▶ [What you will do]: Restate word for word the entries below, starting at the line with "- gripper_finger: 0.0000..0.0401" and ending at the line with "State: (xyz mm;". Keep both end lines and omit the pictures.

(Data records)
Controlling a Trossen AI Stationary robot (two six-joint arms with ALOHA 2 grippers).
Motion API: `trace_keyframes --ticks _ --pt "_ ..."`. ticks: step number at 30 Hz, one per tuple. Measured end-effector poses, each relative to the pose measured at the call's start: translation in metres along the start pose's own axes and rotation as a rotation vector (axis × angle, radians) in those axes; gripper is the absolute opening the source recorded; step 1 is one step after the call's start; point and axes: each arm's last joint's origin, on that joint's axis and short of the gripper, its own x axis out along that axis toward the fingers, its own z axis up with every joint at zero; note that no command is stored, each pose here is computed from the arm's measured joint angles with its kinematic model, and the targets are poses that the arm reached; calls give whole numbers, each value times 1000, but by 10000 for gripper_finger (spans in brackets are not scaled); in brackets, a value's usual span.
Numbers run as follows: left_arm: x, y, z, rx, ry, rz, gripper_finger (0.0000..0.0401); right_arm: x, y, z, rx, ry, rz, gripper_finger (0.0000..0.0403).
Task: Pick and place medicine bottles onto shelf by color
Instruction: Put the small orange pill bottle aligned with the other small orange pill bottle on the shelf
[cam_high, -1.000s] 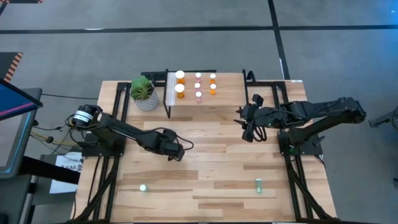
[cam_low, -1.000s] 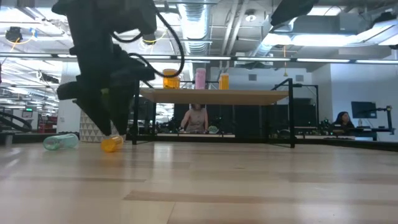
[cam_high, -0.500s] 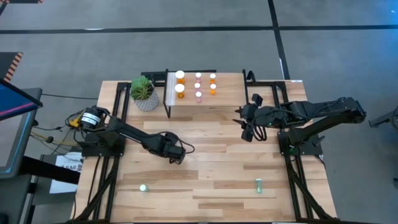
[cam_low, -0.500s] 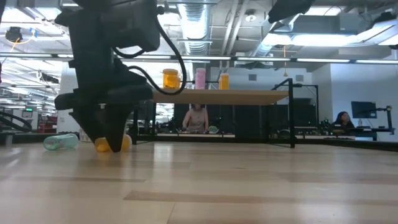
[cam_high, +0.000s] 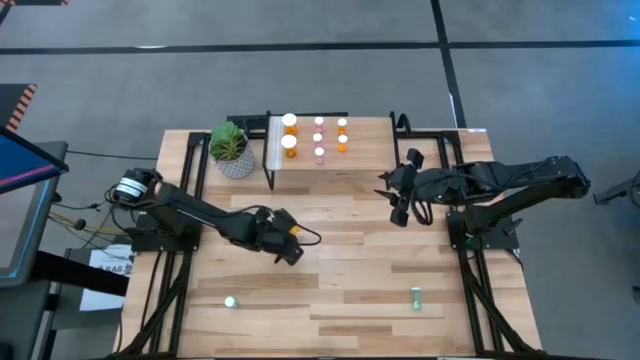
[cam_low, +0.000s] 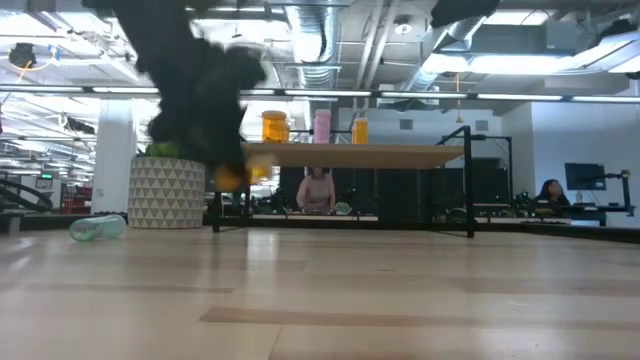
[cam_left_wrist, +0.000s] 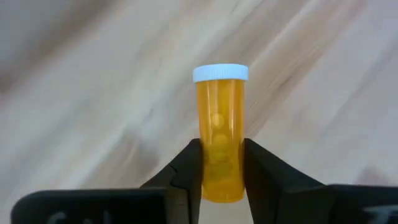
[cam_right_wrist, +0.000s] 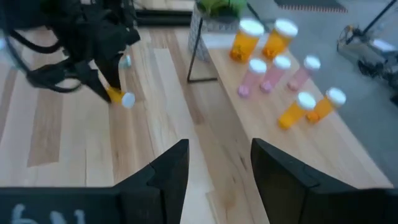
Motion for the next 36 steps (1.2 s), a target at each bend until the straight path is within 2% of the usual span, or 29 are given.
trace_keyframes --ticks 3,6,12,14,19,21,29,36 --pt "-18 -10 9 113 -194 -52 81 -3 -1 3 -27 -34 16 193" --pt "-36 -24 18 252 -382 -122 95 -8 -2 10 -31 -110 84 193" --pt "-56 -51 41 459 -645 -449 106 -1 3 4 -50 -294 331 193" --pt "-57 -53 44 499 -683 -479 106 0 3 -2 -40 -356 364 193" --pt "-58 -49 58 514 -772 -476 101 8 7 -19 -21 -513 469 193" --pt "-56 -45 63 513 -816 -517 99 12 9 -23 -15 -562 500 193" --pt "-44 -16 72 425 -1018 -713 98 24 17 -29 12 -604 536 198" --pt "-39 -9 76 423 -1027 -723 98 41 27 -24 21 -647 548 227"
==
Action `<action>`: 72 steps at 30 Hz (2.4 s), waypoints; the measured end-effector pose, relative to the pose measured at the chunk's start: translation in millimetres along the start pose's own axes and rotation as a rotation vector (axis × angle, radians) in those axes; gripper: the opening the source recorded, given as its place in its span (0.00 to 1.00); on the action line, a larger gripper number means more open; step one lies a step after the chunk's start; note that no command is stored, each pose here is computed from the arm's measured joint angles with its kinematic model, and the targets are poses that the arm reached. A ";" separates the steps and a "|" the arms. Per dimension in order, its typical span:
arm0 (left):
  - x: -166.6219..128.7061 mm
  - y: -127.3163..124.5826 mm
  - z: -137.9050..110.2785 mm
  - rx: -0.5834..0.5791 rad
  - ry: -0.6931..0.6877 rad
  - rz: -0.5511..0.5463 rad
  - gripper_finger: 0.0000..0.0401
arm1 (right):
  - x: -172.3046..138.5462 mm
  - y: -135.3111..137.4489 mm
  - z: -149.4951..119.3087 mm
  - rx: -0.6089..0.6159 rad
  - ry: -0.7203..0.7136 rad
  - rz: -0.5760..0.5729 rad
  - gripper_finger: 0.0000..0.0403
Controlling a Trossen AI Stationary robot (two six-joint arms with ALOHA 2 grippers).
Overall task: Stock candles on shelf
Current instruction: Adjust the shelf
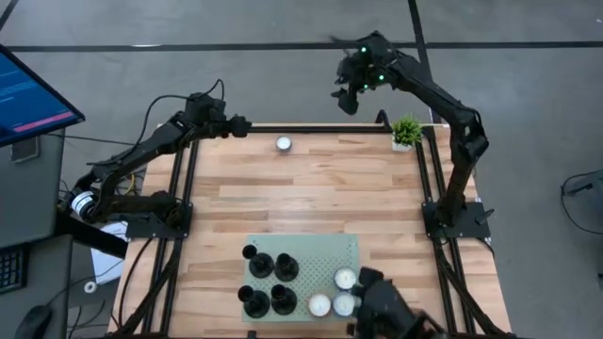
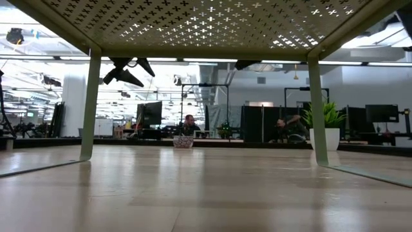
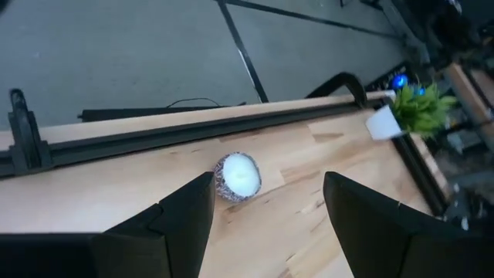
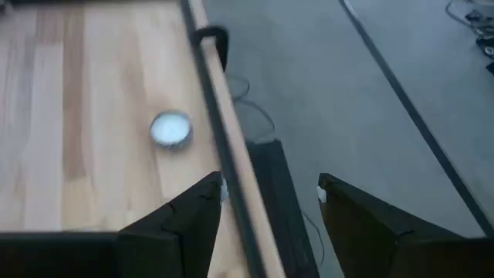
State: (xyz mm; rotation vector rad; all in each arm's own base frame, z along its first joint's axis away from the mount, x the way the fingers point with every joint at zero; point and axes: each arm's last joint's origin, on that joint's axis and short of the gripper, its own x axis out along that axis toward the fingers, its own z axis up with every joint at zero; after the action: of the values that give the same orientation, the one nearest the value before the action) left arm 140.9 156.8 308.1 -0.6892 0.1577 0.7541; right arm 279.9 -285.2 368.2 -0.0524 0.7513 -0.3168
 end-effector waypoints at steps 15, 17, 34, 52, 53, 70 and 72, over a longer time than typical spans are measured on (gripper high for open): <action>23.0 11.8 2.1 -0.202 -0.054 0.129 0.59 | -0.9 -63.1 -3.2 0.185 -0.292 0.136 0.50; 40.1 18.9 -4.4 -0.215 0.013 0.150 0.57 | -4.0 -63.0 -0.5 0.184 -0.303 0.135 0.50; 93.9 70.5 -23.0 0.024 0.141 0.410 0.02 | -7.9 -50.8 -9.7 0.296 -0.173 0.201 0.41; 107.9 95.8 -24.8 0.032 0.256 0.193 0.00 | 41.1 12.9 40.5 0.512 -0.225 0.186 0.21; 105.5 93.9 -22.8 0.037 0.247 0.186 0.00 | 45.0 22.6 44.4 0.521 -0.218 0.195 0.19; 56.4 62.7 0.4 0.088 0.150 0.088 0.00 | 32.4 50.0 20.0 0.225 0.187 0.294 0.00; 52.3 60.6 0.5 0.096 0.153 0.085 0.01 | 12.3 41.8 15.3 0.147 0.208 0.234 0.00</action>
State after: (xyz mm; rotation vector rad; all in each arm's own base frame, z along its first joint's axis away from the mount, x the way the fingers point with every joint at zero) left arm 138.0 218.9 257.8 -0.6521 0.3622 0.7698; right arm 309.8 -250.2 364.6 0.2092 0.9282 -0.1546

▶ [Exercise result]:
  - gripper_finger: 0.0000..0.0401
arm1 (right):
  - x: -172.3046..138.5462 mm
  - y: -135.3111..137.4489 mm
  - z: -149.4951..119.3087 mm
  - rx: -0.6089..0.6159 rad
  - ry: -0.7203..0.7136 rad
  - rz: -0.5760..0.5729 rad
  - gripper_finger: 0.0000..0.0403
Controlling a Trossen AI Stationary robot (two six-joint arms with ALOHA 2 grippers).
Overall task: Stock candles on shelf
Current instruction: Adjust the shelf
State: (xyz mm; rotation vector rad; all in each arm's own base frame, z along its first joint's axis away from the mount, x the way the fingers point with every joint at zero; point and axes: each arm's last joint's origin, on that joint's axis and short of the gripper, its own x axis out along that axis toward the fingers, its own z axis up with every joint at zero; after the action: of the values that give the same orientation, the one nearest the value before the action) left arm 140.9 156.8 308.1 -0.6892 0.1577 0.7541; right arm 279.9 -285.2 368.2 -0.0524 0.7513 -0.3168

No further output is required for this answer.